§ WORK INSTRUCTIONS: Copy verbatim the material from its first line to the line that holds "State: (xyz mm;", including that line.

━━ EXTRACTED DATA

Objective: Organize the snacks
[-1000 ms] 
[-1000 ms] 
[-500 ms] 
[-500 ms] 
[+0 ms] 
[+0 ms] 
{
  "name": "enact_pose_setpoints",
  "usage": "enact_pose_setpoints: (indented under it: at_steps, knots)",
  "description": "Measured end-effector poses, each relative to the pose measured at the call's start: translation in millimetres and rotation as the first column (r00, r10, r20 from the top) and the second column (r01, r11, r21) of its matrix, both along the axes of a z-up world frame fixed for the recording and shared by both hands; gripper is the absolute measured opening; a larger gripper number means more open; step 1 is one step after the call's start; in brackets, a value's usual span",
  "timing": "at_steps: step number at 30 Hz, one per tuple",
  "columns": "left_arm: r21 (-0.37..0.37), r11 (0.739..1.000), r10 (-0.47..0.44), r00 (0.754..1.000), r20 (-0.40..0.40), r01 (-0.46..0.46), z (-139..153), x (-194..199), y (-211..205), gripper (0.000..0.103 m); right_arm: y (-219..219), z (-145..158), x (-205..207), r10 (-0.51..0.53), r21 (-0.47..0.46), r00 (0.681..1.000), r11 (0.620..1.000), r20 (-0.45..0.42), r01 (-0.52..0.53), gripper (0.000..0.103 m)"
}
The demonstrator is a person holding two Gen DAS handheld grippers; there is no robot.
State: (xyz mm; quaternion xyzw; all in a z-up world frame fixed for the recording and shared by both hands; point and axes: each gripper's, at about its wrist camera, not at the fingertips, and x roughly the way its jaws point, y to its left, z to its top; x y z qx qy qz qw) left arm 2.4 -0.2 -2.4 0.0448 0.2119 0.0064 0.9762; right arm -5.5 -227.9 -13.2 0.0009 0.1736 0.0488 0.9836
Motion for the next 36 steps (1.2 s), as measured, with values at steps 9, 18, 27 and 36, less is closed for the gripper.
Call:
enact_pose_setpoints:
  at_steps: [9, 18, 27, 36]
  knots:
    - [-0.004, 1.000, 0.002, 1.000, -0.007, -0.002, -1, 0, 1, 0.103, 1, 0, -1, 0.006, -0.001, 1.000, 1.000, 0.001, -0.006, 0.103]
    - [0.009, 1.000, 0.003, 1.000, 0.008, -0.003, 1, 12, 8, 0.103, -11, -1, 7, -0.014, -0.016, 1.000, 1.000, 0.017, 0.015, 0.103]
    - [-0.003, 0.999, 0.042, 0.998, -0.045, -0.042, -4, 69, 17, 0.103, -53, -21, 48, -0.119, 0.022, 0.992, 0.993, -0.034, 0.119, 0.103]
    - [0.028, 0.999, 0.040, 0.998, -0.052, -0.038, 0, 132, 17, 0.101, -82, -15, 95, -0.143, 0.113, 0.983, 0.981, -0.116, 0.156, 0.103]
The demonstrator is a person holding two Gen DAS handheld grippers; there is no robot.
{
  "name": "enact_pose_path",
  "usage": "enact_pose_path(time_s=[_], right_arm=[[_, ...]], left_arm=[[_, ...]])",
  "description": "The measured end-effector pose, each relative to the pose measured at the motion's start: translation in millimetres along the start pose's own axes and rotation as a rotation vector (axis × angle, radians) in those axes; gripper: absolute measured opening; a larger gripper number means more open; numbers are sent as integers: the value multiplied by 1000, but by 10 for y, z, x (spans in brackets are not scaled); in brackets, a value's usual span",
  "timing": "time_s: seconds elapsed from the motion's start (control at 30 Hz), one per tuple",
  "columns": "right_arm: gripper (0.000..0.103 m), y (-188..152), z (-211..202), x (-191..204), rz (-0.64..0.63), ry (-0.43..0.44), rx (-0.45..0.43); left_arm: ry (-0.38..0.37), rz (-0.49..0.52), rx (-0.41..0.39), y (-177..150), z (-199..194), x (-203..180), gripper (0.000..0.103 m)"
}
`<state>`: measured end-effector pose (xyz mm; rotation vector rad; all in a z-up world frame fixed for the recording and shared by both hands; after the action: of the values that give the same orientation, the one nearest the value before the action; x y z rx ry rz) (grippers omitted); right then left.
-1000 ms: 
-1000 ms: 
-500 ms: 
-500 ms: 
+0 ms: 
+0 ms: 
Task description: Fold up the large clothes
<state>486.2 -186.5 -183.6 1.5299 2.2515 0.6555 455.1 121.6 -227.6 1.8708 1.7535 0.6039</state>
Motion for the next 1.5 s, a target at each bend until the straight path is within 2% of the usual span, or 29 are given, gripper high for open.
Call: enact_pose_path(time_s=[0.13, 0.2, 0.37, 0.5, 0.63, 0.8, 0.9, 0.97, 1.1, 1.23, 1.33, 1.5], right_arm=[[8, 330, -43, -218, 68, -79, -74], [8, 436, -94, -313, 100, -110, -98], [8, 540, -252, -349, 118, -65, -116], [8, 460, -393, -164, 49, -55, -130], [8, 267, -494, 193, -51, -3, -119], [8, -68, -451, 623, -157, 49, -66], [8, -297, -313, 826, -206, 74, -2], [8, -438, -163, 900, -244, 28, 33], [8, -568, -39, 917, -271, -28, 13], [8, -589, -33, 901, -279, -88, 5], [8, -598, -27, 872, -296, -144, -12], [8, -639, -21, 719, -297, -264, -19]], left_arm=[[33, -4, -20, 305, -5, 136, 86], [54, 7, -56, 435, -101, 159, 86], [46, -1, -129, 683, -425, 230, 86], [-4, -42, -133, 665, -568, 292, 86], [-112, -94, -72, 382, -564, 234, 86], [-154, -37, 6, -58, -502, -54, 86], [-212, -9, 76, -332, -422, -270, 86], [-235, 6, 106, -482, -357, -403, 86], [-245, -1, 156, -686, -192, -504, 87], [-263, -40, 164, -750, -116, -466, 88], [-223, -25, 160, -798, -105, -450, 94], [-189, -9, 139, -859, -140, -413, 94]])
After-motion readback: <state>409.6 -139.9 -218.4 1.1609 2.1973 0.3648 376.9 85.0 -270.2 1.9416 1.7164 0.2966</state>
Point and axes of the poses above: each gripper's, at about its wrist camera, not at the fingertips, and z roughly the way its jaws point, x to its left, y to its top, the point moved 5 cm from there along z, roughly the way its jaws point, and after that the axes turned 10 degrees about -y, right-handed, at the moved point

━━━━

§ YOUR SOLUTION:
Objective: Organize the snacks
[-1000 ms] 
[-1000 ms] 
[-500 ms] 
[-500 ms] 
[+0 ms] 
[+0 ms] 
{
  "name": "enact_pose_setpoints",
  "usage": "enact_pose_setpoints: (indented under it: at_steps, knots)",
  "description": "Measured end-effector poses, each relative to the pose measured at the call's start: translation in millimetres and rotation as the first column (r00, r10, r20 from the top) and the second column (r01, r11, r21) of its matrix, both along the axes of a z-up world frame fixed for the recording and shared by both hands; gripper is the absolute measured opening; a larger gripper number means more open; step 1 is one step after the call's start; in brackets, a value's usual span",
  "timing": "at_steps: step number at 30 Hz, one per tuple",
  "columns": "left_arm: r21 (-0.37..0.37), r11 (0.739..1.000), r10 (-0.47..0.44), r00 (0.754..1.000), r20 (-0.40..0.40), r01 (-0.46..0.46), z (-139..153), x (-194..199), y (-211..205), gripper (0.000..0.103 m); right_arm: y (-219..219), z (-145..158), x (-205..207), r10 (-0.51..0.53), r21 (-0.47..0.46), r00 (0.681..1.000), r11 (0.620..1.000), r20 (-0.45..0.42), r01 (-0.52..0.53), gripper (0.000..0.103 m)"
}
The demonstrator is a person holding two Gen DAS handheld grippers; there is no robot.
State: (xyz mm; quaternion xyzw; all in a z-up world frame fixed for the recording and shared by both hands; point and axes: each gripper's, at about its wrist camera, not at the fingertips, and x roughly the way its jaws point, y to its left, z to its top; x y z qx qy qz qw) left arm 2.4 -0.2 -2.4 0.0448 0.2119 0.0064 0.9762; right arm -5.5 -227.9 -13.2 0.0009 0.1736 0.0488 0.9836

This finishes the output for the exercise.